District Court of Appeal of Florida, Second District.
Ronald N. Toward, Bartow, for appellant.
*401 Robert A. Butterworth, Atty. Gen., Tallahassee, and Susan D. Dunlevy, Asst. Atty. Gen., Tampa, for appellee.
ALTENBERND, Judge.
Karen Deranger appeals her convictions and sentences for three counts of grand theft and for exploitation of an aged person under section 415.111(5), Florida Statutes (1991). We reverse the conviction for exploitation and affirm the convictions for grand theft. We remand for resentencing on the grand theft convictions.
The victim, now deceased, was an elderly man who lived with his bedridden wife. Ms. Deranger testified that she met him around 1980 when she was nineteen years old and worked as a topless dancer in Orlando. They had an intimate relationship, and he gave her money and other gifts for her companionship. Sometime during this relationship, she married Robert Ware, and with her husband's knowledge and consent, continued to have an intimate relationship with the victim.
By 1990, the victim was exhibiting symptoms of reduced mental capacity. Between December 20, 1989, and August 24, 1991, the victim gave Ms. Deranger or Mr. Ware forty-six checks totaling $67,961. Many of these checks were deposited into their joint account. Ms. Deranger maintained that these checks were paid in exchange for her promise to take care of the victim in the future.
As a result of these events, Ms. Deranger was charged with and found guilty of three counts of grand theft and one count of exploitation of the aged.[1] The trial court sentenced Ms. Deranger to 3 1/2 years' imprisonment for exploitation and to three consecutive terms of probation, totalling 25 years for the counts of grand theft.
The supreme court has recently held section 415.111(5), Florida Statutes (1991), unconstitutionally vague. Cuda v. State, 639 So. 2d 22 (Fla. 1994). Accordingly, we must reverse the conviction for exploitation.
Ms. Deranger argues that there is insufficient evidence of theft because the victim signed the checks and gave them to her. In the alternative, she argues that the checks are merely circumstantial evidence of theft and do not overcome her reasonable hypothesis of innocence, i.e., that the checks were payment for future services. We disagree.

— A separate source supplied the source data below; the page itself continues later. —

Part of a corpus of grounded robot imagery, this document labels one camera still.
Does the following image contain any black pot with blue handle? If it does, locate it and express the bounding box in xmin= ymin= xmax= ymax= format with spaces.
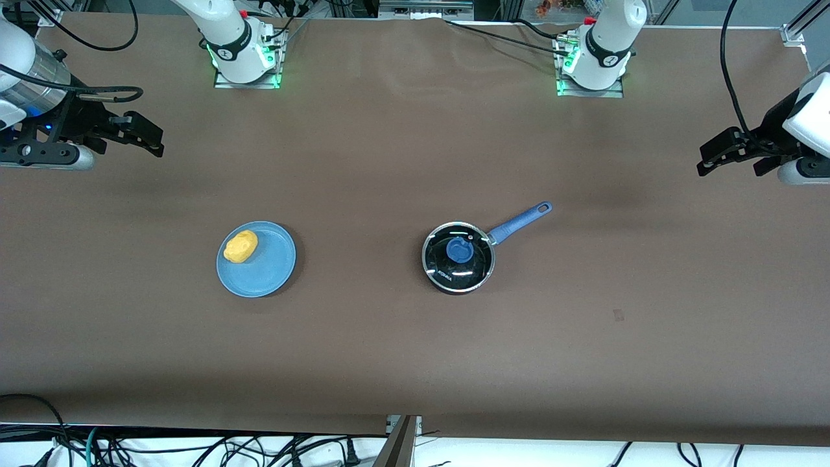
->
xmin=421 ymin=201 xmax=553 ymax=296

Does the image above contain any glass lid with blue knob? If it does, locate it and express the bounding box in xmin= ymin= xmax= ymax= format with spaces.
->
xmin=423 ymin=222 xmax=495 ymax=294

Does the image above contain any aluminium profile beam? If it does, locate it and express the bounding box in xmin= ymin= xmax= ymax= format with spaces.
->
xmin=373 ymin=415 xmax=422 ymax=467

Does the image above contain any blue round plate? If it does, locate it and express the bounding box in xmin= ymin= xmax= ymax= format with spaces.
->
xmin=216 ymin=221 xmax=297 ymax=298

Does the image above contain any black cable across mat edge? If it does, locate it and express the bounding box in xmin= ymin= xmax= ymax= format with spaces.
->
xmin=446 ymin=18 xmax=575 ymax=58

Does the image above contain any black looped floor cable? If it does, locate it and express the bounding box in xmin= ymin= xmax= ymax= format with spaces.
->
xmin=0 ymin=393 xmax=69 ymax=467

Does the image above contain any yellow potato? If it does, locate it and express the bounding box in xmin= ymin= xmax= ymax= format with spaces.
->
xmin=224 ymin=230 xmax=259 ymax=264

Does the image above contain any brown table mat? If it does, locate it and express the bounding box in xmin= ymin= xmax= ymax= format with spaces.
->
xmin=0 ymin=12 xmax=830 ymax=448

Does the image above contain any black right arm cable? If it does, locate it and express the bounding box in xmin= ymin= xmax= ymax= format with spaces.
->
xmin=0 ymin=64 xmax=144 ymax=103

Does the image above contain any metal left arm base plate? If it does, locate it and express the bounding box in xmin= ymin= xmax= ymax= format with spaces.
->
xmin=554 ymin=32 xmax=626 ymax=98

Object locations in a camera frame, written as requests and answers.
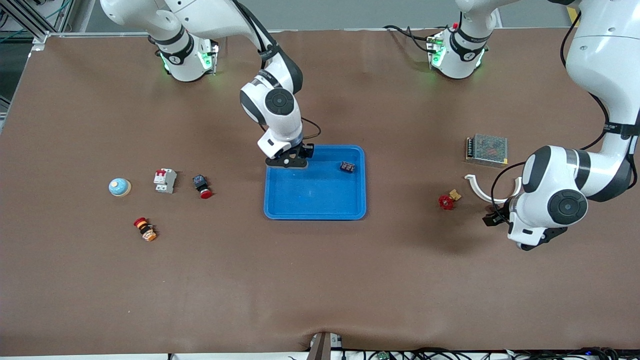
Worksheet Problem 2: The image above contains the metal mesh power supply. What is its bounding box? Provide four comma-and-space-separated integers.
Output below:
464, 133, 509, 168

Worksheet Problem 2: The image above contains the black base cable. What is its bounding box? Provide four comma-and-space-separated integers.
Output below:
383, 24, 443, 55

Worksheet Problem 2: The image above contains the white half-ring pipe clamp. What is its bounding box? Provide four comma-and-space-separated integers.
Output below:
464, 173, 523, 204

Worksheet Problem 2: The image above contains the black cable bundle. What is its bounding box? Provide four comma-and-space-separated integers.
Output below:
345, 346, 621, 360

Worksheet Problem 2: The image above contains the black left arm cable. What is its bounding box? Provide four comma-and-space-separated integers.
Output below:
490, 10, 640, 216

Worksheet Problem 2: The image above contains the black aluminium frame strut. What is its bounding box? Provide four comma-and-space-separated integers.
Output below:
0, 0, 76, 41

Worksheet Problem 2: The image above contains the blue plastic tray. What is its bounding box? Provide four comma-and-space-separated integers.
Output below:
263, 144, 367, 221

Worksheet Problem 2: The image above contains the red yellow emergency stop button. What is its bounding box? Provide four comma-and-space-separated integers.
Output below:
133, 216, 158, 243

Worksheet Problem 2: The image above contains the white circuit breaker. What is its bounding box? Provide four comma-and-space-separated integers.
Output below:
153, 168, 178, 194

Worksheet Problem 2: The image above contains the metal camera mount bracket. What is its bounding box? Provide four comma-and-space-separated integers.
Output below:
306, 331, 344, 360

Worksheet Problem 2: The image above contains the red mushroom push button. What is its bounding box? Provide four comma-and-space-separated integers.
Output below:
192, 174, 214, 200

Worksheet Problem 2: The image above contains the brass valve red handwheel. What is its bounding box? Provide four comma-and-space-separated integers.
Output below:
437, 188, 462, 211

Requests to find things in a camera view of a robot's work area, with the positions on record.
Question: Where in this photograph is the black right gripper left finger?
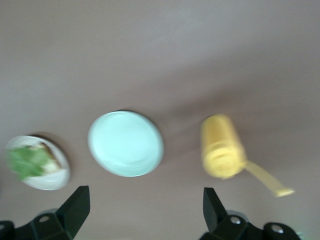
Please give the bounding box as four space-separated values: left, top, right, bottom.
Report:
0 185 91 240

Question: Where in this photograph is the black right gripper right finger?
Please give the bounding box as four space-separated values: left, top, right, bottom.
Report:
197 187 304 240

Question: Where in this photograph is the toasted bread slice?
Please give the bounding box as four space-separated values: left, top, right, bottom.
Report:
37 141 62 174

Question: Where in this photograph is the green lettuce leaf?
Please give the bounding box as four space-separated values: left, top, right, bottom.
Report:
6 146 50 181

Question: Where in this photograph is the yellow squeeze bottle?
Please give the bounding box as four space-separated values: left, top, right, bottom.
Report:
199 113 296 198

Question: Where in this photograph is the beige plate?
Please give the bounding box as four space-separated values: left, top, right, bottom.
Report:
4 134 71 191

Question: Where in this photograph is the green plate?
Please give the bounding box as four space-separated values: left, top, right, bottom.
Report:
87 111 165 178

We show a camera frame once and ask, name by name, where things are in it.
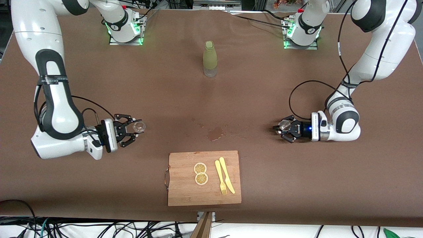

It is true, under the common law and early larceny statutes, that a taking by voluntary consent of the owner, even though with felonious intent, did not constitute larceny. Lowe v. State, 44 Fla. 449, 32 So. 956 (1902). The owner's consent to give property to a defendant may also place the transfer outside the ambit of the current theft statute. Quarterman v. State, 401 So. 2d 1159 (Fla. 3d DCA 1981); see also J.L. v. State, 566 So. 2d 1383 (Fla. 1st DCA 1990) (juvenile's honest but mistaken belief that she had permission to use vehicle required acquittal on theft charge). However, a person commits theft by knowingly obtaining or using another's property with the intent to appropriate the property to his or her own use or to the use of another. § 812.014(1)(b), Fla. Stat. (1991). One "obtains or uses" property by taking the property or by obtaining it through fraud, willful misrepresentation of a future act, or false promise. § 812.012(2), Fla. Stat. (1991). The victim's nonconsent to a transfer of property can be proven by circumstantial evidence. Bowles v. State, 153 Fla. 219, 14 So. 2d 269 (1943). That proof may include evidence that the defendant knew the victim lacked the mental capacity to consent to the taking of his or her property. Id.
In this case, Ms. Deranger clearly appropriated the victim's property to her own use. The evidence of the victim's failing mental status, especially in conjunction with the unusual number of sizable checks to Ms. Deranger and her husband over an extended span of time, was sufficient to permit a jury to find that the transfers constituted theft. State v. Law, 559 So. 2d 187 (Fla. 1989). Accordingly, we affirm Ms. Deranger's grand theft convictions. Because the reversal of the conviction for exploitation affects the defendant's *402 scoresheet, we reverse and remand for resentencing on the grand theft counts.
Affirmed in part, reversed in part, and remanded for resentencing.
RYDER, A.C.J., and LAZZARA, J., concur.
[1] Mr. Ware was also convicted of similar crimes. He has a separate appeal. Ware v. State, 652 So. 2d 402 (Fla. 2d DCA 1995).